Saved entries
>>>>

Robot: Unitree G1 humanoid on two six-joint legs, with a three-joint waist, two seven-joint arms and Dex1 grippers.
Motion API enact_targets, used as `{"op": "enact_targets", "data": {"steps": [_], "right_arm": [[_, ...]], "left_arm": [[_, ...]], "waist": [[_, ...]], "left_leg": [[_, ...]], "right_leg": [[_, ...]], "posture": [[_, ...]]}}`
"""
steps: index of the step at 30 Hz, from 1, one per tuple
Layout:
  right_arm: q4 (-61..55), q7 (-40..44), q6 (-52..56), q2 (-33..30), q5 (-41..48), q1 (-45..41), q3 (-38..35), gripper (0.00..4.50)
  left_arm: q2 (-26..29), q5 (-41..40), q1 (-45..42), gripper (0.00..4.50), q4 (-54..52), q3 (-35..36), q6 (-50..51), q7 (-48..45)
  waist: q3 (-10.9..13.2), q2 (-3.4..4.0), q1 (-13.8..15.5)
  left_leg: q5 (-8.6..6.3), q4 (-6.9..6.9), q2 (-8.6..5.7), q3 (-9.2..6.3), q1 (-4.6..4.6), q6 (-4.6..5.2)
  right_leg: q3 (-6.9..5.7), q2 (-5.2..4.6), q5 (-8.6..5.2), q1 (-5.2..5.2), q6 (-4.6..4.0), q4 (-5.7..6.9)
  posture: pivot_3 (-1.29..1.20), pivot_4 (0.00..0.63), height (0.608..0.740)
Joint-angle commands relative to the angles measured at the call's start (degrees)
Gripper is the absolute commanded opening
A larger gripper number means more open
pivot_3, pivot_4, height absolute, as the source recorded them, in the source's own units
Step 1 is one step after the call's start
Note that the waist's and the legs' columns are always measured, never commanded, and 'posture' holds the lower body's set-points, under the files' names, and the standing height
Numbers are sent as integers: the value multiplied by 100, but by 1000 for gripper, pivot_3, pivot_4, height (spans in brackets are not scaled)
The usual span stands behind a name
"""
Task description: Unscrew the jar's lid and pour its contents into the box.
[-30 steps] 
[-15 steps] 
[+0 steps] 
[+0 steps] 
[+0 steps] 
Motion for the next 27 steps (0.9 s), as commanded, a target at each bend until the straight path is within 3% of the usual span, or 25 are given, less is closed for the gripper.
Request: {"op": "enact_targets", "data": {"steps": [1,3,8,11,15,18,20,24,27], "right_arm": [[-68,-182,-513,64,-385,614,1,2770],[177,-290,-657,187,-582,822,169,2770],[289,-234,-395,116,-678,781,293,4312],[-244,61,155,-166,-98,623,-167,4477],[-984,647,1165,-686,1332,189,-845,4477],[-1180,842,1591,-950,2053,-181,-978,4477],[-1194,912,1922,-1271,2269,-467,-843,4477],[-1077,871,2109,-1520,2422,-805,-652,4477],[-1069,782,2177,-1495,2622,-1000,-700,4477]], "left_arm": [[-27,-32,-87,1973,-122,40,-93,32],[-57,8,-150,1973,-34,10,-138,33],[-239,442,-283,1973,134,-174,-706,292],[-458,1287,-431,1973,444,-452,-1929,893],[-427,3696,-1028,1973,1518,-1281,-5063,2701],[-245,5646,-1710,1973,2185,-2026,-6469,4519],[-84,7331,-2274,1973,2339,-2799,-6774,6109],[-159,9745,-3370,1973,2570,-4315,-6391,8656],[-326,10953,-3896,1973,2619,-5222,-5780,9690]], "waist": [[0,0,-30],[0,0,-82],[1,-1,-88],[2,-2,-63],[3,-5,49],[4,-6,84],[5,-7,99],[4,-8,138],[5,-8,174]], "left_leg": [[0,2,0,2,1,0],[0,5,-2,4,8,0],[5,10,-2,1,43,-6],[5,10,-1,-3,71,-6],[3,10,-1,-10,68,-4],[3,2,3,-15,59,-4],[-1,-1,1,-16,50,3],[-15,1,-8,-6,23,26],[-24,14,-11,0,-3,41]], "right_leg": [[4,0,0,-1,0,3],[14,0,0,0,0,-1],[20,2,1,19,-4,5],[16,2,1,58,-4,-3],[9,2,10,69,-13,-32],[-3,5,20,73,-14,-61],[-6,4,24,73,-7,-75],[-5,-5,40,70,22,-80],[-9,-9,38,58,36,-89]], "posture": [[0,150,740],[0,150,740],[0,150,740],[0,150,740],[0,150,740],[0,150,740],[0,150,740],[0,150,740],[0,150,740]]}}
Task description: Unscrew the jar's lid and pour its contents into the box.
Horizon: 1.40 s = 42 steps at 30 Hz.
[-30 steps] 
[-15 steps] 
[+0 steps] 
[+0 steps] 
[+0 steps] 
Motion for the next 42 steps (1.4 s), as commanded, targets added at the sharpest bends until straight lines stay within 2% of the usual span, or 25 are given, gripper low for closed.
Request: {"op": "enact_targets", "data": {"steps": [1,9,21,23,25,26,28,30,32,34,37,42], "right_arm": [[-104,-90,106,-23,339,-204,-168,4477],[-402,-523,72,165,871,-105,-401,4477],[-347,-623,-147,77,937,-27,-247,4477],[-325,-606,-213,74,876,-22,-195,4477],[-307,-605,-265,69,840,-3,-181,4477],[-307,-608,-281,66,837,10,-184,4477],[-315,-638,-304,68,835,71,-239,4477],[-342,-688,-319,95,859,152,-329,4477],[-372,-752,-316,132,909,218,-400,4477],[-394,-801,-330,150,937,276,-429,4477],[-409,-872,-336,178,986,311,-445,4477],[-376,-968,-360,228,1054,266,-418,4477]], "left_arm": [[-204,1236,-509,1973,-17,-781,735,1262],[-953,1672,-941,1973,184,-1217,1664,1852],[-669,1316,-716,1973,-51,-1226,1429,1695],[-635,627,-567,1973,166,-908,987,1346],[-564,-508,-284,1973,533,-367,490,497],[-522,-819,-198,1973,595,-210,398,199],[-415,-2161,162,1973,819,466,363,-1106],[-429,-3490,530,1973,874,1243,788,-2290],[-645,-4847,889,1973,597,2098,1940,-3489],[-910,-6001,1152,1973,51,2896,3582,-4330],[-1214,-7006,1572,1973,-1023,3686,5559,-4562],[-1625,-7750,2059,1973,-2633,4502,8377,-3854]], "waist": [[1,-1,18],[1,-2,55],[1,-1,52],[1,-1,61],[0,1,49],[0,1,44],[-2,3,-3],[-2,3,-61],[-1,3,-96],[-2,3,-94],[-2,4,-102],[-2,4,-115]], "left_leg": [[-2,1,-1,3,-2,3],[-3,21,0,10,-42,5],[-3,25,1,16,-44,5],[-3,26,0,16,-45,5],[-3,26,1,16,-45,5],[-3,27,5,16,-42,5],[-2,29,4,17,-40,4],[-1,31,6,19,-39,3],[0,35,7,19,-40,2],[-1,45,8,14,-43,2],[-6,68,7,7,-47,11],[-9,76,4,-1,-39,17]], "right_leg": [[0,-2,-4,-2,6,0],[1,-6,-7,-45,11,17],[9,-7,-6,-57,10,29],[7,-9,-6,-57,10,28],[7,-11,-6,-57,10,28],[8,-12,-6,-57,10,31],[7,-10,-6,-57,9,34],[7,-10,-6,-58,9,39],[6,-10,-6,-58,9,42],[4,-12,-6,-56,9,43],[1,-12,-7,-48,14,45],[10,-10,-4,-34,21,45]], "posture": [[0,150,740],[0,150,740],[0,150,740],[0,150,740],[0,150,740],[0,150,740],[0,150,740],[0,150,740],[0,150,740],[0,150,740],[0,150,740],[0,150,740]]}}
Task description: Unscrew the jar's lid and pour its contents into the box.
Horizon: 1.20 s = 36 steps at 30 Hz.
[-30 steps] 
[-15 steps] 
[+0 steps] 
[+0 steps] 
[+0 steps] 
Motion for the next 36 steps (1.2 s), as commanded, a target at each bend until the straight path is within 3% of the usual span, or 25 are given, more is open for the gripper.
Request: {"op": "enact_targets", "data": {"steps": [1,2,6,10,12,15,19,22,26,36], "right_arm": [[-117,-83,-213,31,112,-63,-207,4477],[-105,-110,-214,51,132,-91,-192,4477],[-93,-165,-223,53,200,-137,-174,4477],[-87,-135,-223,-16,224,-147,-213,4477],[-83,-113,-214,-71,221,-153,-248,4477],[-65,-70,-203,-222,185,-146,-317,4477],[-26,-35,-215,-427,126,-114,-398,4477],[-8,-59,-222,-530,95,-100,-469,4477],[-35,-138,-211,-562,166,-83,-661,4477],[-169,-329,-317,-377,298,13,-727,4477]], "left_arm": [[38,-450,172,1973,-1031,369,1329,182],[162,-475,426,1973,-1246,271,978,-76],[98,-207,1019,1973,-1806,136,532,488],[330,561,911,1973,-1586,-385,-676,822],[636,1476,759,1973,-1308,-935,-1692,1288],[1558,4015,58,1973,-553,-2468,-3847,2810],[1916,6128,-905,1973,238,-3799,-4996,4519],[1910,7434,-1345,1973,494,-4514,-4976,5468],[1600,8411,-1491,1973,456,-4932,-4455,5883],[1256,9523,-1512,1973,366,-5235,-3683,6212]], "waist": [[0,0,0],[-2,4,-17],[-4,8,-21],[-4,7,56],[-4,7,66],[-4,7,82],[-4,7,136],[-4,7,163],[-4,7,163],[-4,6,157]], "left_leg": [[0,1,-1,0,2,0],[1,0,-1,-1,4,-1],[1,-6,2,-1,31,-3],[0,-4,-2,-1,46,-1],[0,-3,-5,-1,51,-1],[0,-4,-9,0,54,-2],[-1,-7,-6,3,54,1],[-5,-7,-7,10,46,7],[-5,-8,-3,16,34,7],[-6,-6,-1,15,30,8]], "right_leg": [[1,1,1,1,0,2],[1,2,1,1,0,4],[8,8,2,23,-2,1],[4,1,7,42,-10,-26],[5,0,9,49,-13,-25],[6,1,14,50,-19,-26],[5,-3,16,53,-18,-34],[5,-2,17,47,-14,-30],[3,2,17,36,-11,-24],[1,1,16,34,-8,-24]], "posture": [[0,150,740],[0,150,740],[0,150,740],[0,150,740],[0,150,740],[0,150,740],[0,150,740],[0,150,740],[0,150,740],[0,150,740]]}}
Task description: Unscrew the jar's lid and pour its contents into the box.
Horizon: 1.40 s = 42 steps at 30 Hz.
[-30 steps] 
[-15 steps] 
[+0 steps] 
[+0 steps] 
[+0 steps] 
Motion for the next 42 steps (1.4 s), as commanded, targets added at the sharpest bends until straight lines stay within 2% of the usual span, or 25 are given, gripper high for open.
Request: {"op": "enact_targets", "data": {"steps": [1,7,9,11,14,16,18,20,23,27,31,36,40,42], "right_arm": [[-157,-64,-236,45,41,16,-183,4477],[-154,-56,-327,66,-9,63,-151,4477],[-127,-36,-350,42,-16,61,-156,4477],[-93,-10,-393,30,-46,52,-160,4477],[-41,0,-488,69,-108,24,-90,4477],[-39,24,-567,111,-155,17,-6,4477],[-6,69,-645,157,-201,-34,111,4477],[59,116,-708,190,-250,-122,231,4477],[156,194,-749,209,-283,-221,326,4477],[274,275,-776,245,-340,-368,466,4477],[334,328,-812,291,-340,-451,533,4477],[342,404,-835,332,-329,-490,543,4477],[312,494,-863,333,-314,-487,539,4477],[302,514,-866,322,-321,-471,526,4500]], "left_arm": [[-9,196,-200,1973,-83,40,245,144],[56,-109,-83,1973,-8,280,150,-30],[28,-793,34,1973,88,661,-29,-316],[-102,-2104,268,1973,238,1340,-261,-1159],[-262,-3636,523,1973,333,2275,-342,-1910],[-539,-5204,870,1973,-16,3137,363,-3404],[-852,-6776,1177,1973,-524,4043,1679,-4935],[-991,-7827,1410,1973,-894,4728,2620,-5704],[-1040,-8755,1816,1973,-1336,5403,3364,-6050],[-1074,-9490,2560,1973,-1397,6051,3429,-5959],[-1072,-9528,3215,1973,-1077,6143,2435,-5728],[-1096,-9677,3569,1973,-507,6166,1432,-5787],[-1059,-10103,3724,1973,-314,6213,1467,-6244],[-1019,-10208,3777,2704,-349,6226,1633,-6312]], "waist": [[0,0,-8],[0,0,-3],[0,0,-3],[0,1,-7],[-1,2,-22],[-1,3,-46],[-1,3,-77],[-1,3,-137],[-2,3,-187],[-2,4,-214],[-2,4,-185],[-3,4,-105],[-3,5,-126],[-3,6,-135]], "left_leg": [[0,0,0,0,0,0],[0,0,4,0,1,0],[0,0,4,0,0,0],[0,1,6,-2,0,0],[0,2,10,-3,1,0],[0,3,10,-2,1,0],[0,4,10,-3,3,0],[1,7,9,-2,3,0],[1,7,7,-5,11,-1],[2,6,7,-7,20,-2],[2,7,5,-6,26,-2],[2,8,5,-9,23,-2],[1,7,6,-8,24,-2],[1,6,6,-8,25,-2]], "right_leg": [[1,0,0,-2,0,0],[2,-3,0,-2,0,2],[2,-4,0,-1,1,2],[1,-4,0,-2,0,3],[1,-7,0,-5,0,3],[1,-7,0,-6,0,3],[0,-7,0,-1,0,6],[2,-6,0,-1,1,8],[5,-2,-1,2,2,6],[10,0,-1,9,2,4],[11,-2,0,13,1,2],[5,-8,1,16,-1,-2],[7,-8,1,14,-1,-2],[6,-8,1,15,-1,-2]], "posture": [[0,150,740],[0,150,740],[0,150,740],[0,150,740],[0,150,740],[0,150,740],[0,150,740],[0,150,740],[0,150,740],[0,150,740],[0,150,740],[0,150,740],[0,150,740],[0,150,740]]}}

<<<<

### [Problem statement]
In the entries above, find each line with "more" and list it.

### [Answer to this problem]
A larger gripper number means more open
Motion for the next 36 steps (1.2 s), as commanded, a target at each bend until the straight path is within 3% of the usual span, or 25 are given, more is open for the gripper.

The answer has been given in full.